The Defence Minister today confirmed that following the withdrawal of Potenzan security forces from Zamosca, Polasciana has agreed to provide assistance to ITO in training police and prosecutors in the country, together with Talemantros.
Dmitry Lebedev, the Minister for Defence and Disaster Relief today announced that, together with Foreign Minister Yanaka, Polasciana had agreed to send “preliminary support” through the deployment of 1,000 security personnel. Some four hundred officers will train new recruits to the Zamosca State Police force and will also provide advice on a structured framework for law enforcement. The forces will be accompanied by over two hundred trained military police in an attempt to provide security for the mission – including the creation of three temporary camps, which will be shared by Polascianan and Talemantros forces. The first deployment is expected to be on Thursday, with the security forces arriving on the Zamoscan coast on early Saturday morning.
The force is being assembled in the port of BelĂ©v, in the south of Kresnovic state, and is expected to make its way to Zamosca by boat. It marks the first international action to be approved by new President Gennadiy Artamova, who said that “Polasciana should not shirk its responsibilities as a modern state. What we can teach may be valuable to the stability of a nation, and we should play our part when called on to do so.”
“The stability of the region is of great interest and importance to Polasciana,” Defence Minister Lebedev said this afternoon, “It is the wish of both this government and of President Artamova that we begin to build for a safer, and more stable future – we have a role to play in that.”

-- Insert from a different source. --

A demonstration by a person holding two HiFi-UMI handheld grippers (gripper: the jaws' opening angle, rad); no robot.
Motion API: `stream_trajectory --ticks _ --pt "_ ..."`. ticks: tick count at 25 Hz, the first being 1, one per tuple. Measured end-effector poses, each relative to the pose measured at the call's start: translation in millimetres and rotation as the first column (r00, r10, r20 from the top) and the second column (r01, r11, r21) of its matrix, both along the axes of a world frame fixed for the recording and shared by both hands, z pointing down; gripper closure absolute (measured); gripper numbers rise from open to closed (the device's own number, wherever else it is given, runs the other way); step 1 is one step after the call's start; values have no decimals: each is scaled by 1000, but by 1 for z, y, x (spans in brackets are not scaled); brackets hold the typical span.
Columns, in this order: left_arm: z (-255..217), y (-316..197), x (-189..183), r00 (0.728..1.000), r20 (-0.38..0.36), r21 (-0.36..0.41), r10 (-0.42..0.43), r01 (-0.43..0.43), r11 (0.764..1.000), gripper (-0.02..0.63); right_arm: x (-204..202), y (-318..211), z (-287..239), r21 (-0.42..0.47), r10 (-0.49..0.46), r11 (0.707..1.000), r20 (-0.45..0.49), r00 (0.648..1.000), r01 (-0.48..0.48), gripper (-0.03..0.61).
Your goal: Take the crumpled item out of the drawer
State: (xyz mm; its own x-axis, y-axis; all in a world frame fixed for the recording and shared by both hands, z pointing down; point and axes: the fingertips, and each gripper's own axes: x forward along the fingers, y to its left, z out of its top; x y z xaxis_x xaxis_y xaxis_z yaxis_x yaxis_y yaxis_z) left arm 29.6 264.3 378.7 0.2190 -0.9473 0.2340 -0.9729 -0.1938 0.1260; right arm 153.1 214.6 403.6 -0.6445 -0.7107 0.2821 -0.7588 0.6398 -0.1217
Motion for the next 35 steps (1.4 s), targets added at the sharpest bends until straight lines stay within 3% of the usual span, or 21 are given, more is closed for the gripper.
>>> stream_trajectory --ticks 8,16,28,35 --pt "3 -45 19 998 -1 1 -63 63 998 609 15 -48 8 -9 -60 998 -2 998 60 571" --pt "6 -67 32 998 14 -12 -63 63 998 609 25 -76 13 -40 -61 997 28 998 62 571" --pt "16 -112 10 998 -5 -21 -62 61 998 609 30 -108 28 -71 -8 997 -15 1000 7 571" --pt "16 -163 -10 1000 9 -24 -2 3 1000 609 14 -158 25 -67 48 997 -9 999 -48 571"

Dismissing the risks of conflict with Altai, the cause for the withdrawal of Potenzan forces from a similar role in the breakaway republic, Lebedev said he could ‘assure’ that Polascianan forces would be safe, and would have ‘excellent’ work conditions. “While Potenza has withdrawn its support for a similar role, we understand that the Zamosca requires a trained and equipped state police force, to enable them to secure the safety and freedom of everyone in the state. Our forces are trained to work in many different working conditions – but with joint camps being constructed, the Polascianan people can be assured that we are not sending our forces directly into the line of danger – they will be providing training to the Zamoscan police in well guarded and well secured policing academies.”
The withdrawal of Potenzan forces, rumoured to be due to the fear of an ‘imminent’ attack by Altai freedom groups, has seen the safety and security of Polascianan forces called into question by the opposition leader, Lazar Ulanov and his opposition spokesman for defence, Adnan Anadinivich. Mr Ulanov said he was ‘worried’ that Polascianan forces were being but in the ‘line of danger’ for a ‘needless and thankless’ task.
Responding to Mr Lebedev in the lower-house, Ulanov accused the government of using Polasciana’s security forces to ‘play politics’ – “The Prime Minister [Fedorov] has told us that he has allowed his two leading ministers to put our forces in danger, without any explanation of why we are flying across the continent playing teacher to troops who have been forced into their role. The Prime Minister must reassure our forces, and their families, that they are serving a purpose – that they are not needlessly being placed in danger. The Prime Minister must explain to the Polascianan people – he must explain to them how our forces will be kept safe.”
The Defence Minister continued to defend the mission, stating in the house that he believed “Polasciana is a country that will play its part in the future and ensuring a strengthened Great Sea community”, while he went on to attack former Union Party Prime Minister, Maksim Obelschenko, “The last Unionist Prime Minister wasted millions of Polasciana’s debt on high-flying missions abroad that got us nowhere, he [Ulanov] defended Obelchenko, why does he now cast aside our international role?”